:: DATA SHOWN ::

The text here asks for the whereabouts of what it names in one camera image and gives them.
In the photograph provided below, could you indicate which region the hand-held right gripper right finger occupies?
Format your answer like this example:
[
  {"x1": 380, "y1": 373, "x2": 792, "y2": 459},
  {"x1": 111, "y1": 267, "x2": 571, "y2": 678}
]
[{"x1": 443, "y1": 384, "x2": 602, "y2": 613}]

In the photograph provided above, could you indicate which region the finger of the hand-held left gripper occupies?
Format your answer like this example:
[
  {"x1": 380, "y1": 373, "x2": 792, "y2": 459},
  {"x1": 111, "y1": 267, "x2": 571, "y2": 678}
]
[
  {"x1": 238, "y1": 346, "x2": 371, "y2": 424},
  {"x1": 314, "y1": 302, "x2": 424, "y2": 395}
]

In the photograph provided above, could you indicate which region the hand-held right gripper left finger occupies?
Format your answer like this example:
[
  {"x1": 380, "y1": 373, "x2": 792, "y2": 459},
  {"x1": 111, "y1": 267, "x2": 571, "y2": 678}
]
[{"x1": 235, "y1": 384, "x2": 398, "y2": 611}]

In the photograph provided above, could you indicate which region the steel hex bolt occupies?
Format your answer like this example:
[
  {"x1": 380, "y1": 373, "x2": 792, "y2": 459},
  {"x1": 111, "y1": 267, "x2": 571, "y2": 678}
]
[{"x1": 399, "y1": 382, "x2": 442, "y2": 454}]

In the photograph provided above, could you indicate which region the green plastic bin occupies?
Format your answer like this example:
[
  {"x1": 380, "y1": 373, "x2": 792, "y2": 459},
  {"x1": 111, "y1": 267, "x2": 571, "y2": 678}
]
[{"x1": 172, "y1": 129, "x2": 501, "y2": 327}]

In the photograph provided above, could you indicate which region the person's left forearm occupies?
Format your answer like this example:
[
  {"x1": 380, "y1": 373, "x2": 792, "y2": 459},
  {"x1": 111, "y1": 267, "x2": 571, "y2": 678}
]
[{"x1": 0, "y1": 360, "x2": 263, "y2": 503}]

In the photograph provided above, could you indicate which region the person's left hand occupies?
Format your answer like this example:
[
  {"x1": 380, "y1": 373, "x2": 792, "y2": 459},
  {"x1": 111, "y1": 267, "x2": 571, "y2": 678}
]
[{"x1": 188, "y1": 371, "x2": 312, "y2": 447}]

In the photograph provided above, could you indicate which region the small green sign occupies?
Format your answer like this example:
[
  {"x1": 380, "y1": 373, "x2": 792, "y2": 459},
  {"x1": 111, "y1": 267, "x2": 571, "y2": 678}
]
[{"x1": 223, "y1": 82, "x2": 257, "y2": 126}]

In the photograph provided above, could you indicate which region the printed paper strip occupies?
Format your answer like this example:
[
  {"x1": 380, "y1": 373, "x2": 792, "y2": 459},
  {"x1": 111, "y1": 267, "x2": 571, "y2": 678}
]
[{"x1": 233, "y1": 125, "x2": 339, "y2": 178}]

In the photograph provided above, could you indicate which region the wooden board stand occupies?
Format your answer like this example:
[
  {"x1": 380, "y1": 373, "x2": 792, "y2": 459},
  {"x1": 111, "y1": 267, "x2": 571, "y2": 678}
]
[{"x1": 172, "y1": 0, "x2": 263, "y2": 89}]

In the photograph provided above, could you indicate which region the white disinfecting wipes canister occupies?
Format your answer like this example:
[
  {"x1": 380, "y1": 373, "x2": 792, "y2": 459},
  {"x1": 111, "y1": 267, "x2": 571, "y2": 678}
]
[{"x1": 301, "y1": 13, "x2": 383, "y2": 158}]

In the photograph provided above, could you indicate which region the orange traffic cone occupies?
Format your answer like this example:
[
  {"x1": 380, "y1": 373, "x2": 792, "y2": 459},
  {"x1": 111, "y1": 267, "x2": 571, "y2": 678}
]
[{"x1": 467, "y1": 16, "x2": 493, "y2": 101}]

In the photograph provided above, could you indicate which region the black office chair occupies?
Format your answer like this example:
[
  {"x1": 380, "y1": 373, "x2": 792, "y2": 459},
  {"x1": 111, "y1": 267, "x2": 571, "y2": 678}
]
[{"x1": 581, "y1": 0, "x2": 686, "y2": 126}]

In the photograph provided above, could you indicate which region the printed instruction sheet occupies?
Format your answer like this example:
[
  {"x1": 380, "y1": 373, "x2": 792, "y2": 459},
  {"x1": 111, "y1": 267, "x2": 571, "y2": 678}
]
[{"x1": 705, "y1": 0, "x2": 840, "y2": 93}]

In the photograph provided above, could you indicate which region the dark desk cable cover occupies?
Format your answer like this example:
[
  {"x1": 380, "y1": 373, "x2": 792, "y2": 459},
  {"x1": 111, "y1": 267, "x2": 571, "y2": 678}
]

:::

• ACTION ITEM: Nothing should be left out: repeat all of the data exactly.

• EXERCISE RESPONSE:
The text here asks for the whereabouts of what it names in one camera image and gives them.
In the photograph provided below, could you indicate which region the hand-held right gripper right finger occupies?
Format your answer like this example:
[
  {"x1": 380, "y1": 373, "x2": 792, "y2": 459},
  {"x1": 111, "y1": 267, "x2": 571, "y2": 678}
]
[{"x1": 443, "y1": 384, "x2": 602, "y2": 613}]

In the photograph provided above, could you indicate which region the finger of the hand-held left gripper occupies?
Format your answer like this example:
[
  {"x1": 380, "y1": 373, "x2": 792, "y2": 459},
  {"x1": 111, "y1": 267, "x2": 571, "y2": 678}
]
[
  {"x1": 238, "y1": 346, "x2": 371, "y2": 424},
  {"x1": 314, "y1": 302, "x2": 424, "y2": 395}
]

In the photograph provided above, could you indicate which region the hand-held right gripper left finger occupies?
Format your answer like this example:
[
  {"x1": 380, "y1": 373, "x2": 792, "y2": 459},
  {"x1": 111, "y1": 267, "x2": 571, "y2": 678}
]
[{"x1": 235, "y1": 384, "x2": 398, "y2": 611}]

In the photograph provided above, could you indicate which region the steel hex bolt occupies?
Format your answer like this example:
[
  {"x1": 380, "y1": 373, "x2": 792, "y2": 459},
  {"x1": 111, "y1": 267, "x2": 571, "y2": 678}
]
[{"x1": 399, "y1": 382, "x2": 442, "y2": 454}]

In the photograph provided above, could you indicate which region the green plastic bin occupies?
Format your answer like this example:
[
  {"x1": 380, "y1": 373, "x2": 792, "y2": 459},
  {"x1": 111, "y1": 267, "x2": 571, "y2": 678}
]
[{"x1": 172, "y1": 129, "x2": 501, "y2": 327}]

In the photograph provided above, could you indicate which region the person's left forearm occupies?
Format your answer like this example:
[
  {"x1": 380, "y1": 373, "x2": 792, "y2": 459},
  {"x1": 111, "y1": 267, "x2": 571, "y2": 678}
]
[{"x1": 0, "y1": 360, "x2": 263, "y2": 503}]

In the photograph provided above, could you indicate which region the person's left hand occupies?
Format your answer like this example:
[
  {"x1": 380, "y1": 373, "x2": 792, "y2": 459},
  {"x1": 111, "y1": 267, "x2": 571, "y2": 678}
]
[{"x1": 188, "y1": 371, "x2": 312, "y2": 447}]

In the photograph provided above, could you indicate which region the small green sign occupies?
Format your answer like this example:
[
  {"x1": 380, "y1": 373, "x2": 792, "y2": 459},
  {"x1": 111, "y1": 267, "x2": 571, "y2": 678}
]
[{"x1": 223, "y1": 82, "x2": 257, "y2": 126}]

In the photograph provided above, could you indicate which region the printed paper strip occupies?
Format your answer like this example:
[
  {"x1": 380, "y1": 373, "x2": 792, "y2": 459},
  {"x1": 111, "y1": 267, "x2": 571, "y2": 678}
]
[{"x1": 233, "y1": 125, "x2": 339, "y2": 178}]

In the photograph provided above, could you indicate which region the wooden board stand occupies?
Format your answer like this example:
[
  {"x1": 380, "y1": 373, "x2": 792, "y2": 459},
  {"x1": 111, "y1": 267, "x2": 571, "y2": 678}
]
[{"x1": 172, "y1": 0, "x2": 263, "y2": 89}]

In the photograph provided above, could you indicate which region the white disinfecting wipes canister occupies?
Format your answer like this example:
[
  {"x1": 380, "y1": 373, "x2": 792, "y2": 459},
  {"x1": 111, "y1": 267, "x2": 571, "y2": 678}
]
[{"x1": 301, "y1": 13, "x2": 383, "y2": 158}]

In the photograph provided above, could you indicate which region the orange traffic cone occupies?
Format your answer like this example:
[
  {"x1": 380, "y1": 373, "x2": 792, "y2": 459},
  {"x1": 111, "y1": 267, "x2": 571, "y2": 678}
]
[{"x1": 467, "y1": 16, "x2": 493, "y2": 101}]

In the photograph provided above, could you indicate which region the black office chair occupies?
Format your answer like this example:
[
  {"x1": 380, "y1": 373, "x2": 792, "y2": 459},
  {"x1": 111, "y1": 267, "x2": 571, "y2": 678}
]
[{"x1": 581, "y1": 0, "x2": 686, "y2": 126}]

In the photograph provided above, could you indicate which region the printed instruction sheet occupies?
Format your answer like this example:
[
  {"x1": 380, "y1": 373, "x2": 792, "y2": 459},
  {"x1": 111, "y1": 267, "x2": 571, "y2": 678}
]
[{"x1": 705, "y1": 0, "x2": 840, "y2": 93}]

In the photograph provided above, could you indicate which region the dark desk cable cover occupies?
Format your answer like this example:
[
  {"x1": 380, "y1": 373, "x2": 792, "y2": 459},
  {"x1": 111, "y1": 267, "x2": 571, "y2": 678}
]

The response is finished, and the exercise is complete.